The Mycobacterium tuberculosis recombinant 27-kilodalton lipoprotein induces a strong Th1-type immune response deleterious to protection

Avi Hai Hovav, Jacob Mullerad, Liuba Davidovitch, Yolanta Fishman, Fabiana Bigi, Angel Cataldi, Herve Bercovier*

*Corresponding author for this work

Research output: Contribution to journalArticlepeer-review

62 Scopus citations

Abstract

Th1 immune response is essential in the protection against mycobacterial intracellular pathogens. Lipoproteins trigger both humoral and cellular immune responses and may be candidate protective antigens. We studied in BALB/c mice the immunogenicity and the protection offered by the recombinant 27-kDa Mycobacterium tuberculosis lipoprotein and the corresponding DNA vaccine. Immunization with the 27-kDa antigen resulted in high titers of immunoglobulin G1 (IgG1) and IgG2a with a typical Th1 profile and a strong delayed hypersensitivity response. A strong proliferation response was observed in splenocytes, and significant nitric oxide production and gamma interferon secretion but not interleukin 10 secretion were measured. Based on these criteria, the 27-kDa antigen induced a typical Th1-type immune response thought to be necessary for protection.
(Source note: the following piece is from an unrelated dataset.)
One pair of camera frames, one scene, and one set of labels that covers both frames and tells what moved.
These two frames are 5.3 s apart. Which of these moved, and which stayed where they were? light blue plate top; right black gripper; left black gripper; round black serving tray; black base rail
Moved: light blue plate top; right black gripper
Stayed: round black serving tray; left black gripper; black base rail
Surprisingly, in 27-kDa-vaccinated mice (protein or DNA vaccines) challenged by M. tuberculosis H37Rv or BCG strains, there was a significant increase in the numbers of CFU in the spleen compared to that for control groups. Furthermore, the protection provided by BCG or other mycobacterial antigens was completely abolished once the 27-kDa antigen was added to the vaccine preparations. This study indicates that the 27-kDa antigen has an adverse effect on the protection afforded by recognized vaccines. We are currently studying how the 27-kDa antigen modulates the mouse immune response.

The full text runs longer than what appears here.